Paus Pius XI - 31 december 1929
Dit neemt echter niet weg, dat de staat in het belang van een goede administratie en ter handhaving van de binnen- en buitenlandse vrede, — dingen die zo noodzakelijk zijn voor het algemeen welzijn en die bijzondere geschiktheid en voorbereiding vorderen — zich de oprichting en de leiding kan voorbehouden van voorbereidingsscholen voor sommige van zijn ambtelijke instellingen en in het bijzonder voor het leger, als hij maar zorgt de rechten van Kerk en gezin in zaken die hun aangaan niet te kwetsen. Het is niet zonder nut deze waarschuwing hier in het bijzonder te herhalen. Want in onze tijd (waarin een even overdreven en vals, als voor de ware vrede en voorspoed schadelijk nationalisme zich verbreidt. gaat men meestal de juiste grenzen te buiten door het militariseren van de zg. lichamelijke opvoeding van de jongens en soms ook, tegen de natuurlijken aard zelf in, van de meisjes. Daarbij wordt dan dikwijls op de dag des Heren bovenmatig beslag gelegd op de tijd, die gewijd moest worden aan de vervulling van de godsdienstplichten en aan het leven in het heiligdom van het gezin. Wij willen overigens niet afkeuren, wat er bij deze methoden van lichamelijke opvoeding aan goeds kan zijn in geest van tucht en rechtmatige durf. Wij willen slechts alle uitwassen laken, zoals bijvoorbeeld de geest van geweld, die men niet mag verwarren met de geest van dapperheid en met het edel gevoel van militairen moed bij de verdediging van vaderland en openbare orde, of zoals ook nog de overdrijving van het athletisme, die ook in de klassieke heidense tijd het teken was van de ontaarding en het verval van de ware lichaamscultuur.

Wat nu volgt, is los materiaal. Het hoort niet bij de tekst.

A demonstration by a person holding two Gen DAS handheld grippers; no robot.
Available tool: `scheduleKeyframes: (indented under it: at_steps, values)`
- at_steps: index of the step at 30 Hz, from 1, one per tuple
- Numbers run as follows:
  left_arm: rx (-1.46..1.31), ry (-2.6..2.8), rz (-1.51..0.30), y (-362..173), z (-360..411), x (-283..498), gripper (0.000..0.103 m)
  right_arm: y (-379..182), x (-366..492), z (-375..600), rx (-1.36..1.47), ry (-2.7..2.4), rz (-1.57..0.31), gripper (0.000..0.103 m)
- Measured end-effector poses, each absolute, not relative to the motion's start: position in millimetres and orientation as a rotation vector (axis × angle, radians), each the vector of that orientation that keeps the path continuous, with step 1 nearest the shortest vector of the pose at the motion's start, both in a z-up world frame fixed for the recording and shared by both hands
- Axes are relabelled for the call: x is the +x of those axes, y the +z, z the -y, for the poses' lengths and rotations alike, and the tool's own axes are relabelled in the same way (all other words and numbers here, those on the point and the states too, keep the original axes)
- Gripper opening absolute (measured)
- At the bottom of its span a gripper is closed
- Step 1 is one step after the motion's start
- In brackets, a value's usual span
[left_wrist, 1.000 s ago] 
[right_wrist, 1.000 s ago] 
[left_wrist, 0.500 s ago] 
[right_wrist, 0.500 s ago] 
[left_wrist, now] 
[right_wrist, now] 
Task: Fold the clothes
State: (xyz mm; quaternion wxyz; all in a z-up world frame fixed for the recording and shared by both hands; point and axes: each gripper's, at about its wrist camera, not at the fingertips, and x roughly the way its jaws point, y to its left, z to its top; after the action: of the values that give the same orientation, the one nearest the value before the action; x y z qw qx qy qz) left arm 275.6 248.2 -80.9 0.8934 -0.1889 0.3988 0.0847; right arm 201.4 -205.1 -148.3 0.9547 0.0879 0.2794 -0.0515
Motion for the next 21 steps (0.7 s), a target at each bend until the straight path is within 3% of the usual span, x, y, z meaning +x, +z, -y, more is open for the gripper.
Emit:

Verder behoort in het algemeen - niet alleen voor de jeugd maar voor alle leeftijden en standen - aan de burgerlijke maatschappij en aan de staat de opvoeding, die men de "burgerlijke" zou kunnen noemen. Deze bestaat in de kunst om van overheidswege aan het verstand, de verbeelding en de zintuigen van de burgers voorwerpen voor te stellen van dien aard, dat zij de wil aanlokken en als het ware met morele noodzakelijkheid brengen tot ware zedelijkheid. Die kunst heeft een positieve kant: het voorstellen van zulke voorwerpen, en een negatieven kant: het verwijderd houden van tegenovergestelde dingen. Vgl. Paus Pius XI, Toespraak, fragmenten, Tot de leden van de FUCI (Federazione Universitaria Cattolica Italiana) (18 dec 1927). "(P. L. Taparelli, Saggio teor. di Diritto Naturale, u. 922); een werk, dat niet genoeg geprezen en de Universiteitsstudenten aanbevolen kan worden. Deze burgerlijke opvoeding, die zo veelomvattend en veelzijdig is, dat zij als het ware heel het werk van de staat voor het algemeen welzijn in zich bevat, moet in overeenstemming zijn met de regels van de gerechtigheid en mag dus niet in strijd zijn met de leer van de Kerk, die de door God aangestelde leermeesteres van deze regels is.